Petrographic Analysis of Tuscaloosa Marine Shale (Upper Cretaceous) Core Recovered from Eads Poitevent # 1

Mary K. Fearn*, Dr. Raphaël Gottardi*, Dr. Davide Oppo*

*School of Geosciences, University of Louisiana at Lafayette; Lafayette, Louisiana, USA, [email protected]

Abstract

Keywords: Cretaceous, Tuscaloosa Formation, Tuscaloosa Marine Shale, Shale, Unconventional Resource

The Upper Cretaceous Tuscaloosa Marine Shale (TMS) is a potentially major oil play that extends in the subsurface of south-central Louisiana and south-central Mississippi. It is included in the Tuscaloosa Group, a complete second-order depositional sequence in which TMS is the high-stand phase. There is still considerable debate as to whether the TMS is an extension of the time-equivalent Eagle Ford Formation of Texas. The Cretaceous experienced several periods of anoxia (Oceanic Anoxic Events) and relative sea-level variations at global scale and that are preserved in the sedimentary record of large parts of the Gulf of Mexico. The importance of these widespread marine anoxic events and the associated deposition of black shales are apparent in petroleum exploration and during the deposition of TMS.
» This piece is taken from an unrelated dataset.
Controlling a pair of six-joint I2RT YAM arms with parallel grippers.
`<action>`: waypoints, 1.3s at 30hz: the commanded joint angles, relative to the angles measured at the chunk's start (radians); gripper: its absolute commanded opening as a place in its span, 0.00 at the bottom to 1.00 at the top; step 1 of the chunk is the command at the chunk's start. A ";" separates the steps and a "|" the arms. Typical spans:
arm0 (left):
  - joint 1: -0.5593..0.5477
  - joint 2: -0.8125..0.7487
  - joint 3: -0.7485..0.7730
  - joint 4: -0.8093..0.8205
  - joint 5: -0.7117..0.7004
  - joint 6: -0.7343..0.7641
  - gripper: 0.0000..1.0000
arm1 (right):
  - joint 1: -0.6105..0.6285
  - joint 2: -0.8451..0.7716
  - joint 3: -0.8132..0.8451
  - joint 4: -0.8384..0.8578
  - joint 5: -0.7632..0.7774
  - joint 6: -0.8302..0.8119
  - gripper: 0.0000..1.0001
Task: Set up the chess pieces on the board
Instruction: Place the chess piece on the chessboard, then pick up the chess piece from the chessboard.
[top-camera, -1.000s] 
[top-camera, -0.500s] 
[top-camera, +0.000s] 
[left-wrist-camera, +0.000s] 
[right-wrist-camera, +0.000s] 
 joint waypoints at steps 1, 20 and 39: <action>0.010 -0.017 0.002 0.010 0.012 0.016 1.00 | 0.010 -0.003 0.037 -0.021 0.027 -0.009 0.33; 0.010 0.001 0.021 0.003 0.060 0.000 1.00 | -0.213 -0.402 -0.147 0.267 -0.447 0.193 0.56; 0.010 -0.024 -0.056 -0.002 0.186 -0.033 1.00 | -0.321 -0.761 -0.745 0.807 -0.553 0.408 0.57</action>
The stratigraphic analysis of the Eads Poitevent #1 core (St. Tammany Parish in Lacombe Bayou Field) allowed to reconstruct the facies characteristic of TMS in this area, the depositional environment and the reservoir potential. An in-depth knowledge of fossils and sedimentary structures acts as a support to our petrographic observations. These observations can be compared to wireline logs and petrophysical data in order to obtain a complete reservoir characterization of the TMS.

The presence of a black shale succession is observed predominantly in the basal portion of the core, where a silty shale is interbedded with horizons of well classed fine sand. The cyclic sedimentary beds are interpreted as turbidite deposits mainly formed by Bouma’s horizons C and D, thus possibly identifying the TMS depositional environment in this core as a distal deep water lobe. The frequency of sand layers increases moving up-section possibly testifying a sea level fall and the gradual transition to the upper sandstone member of the Tuscaloosa Group. Further analyses are needed to validate these preliminary interpretations and to fully reconstruct the depositional history.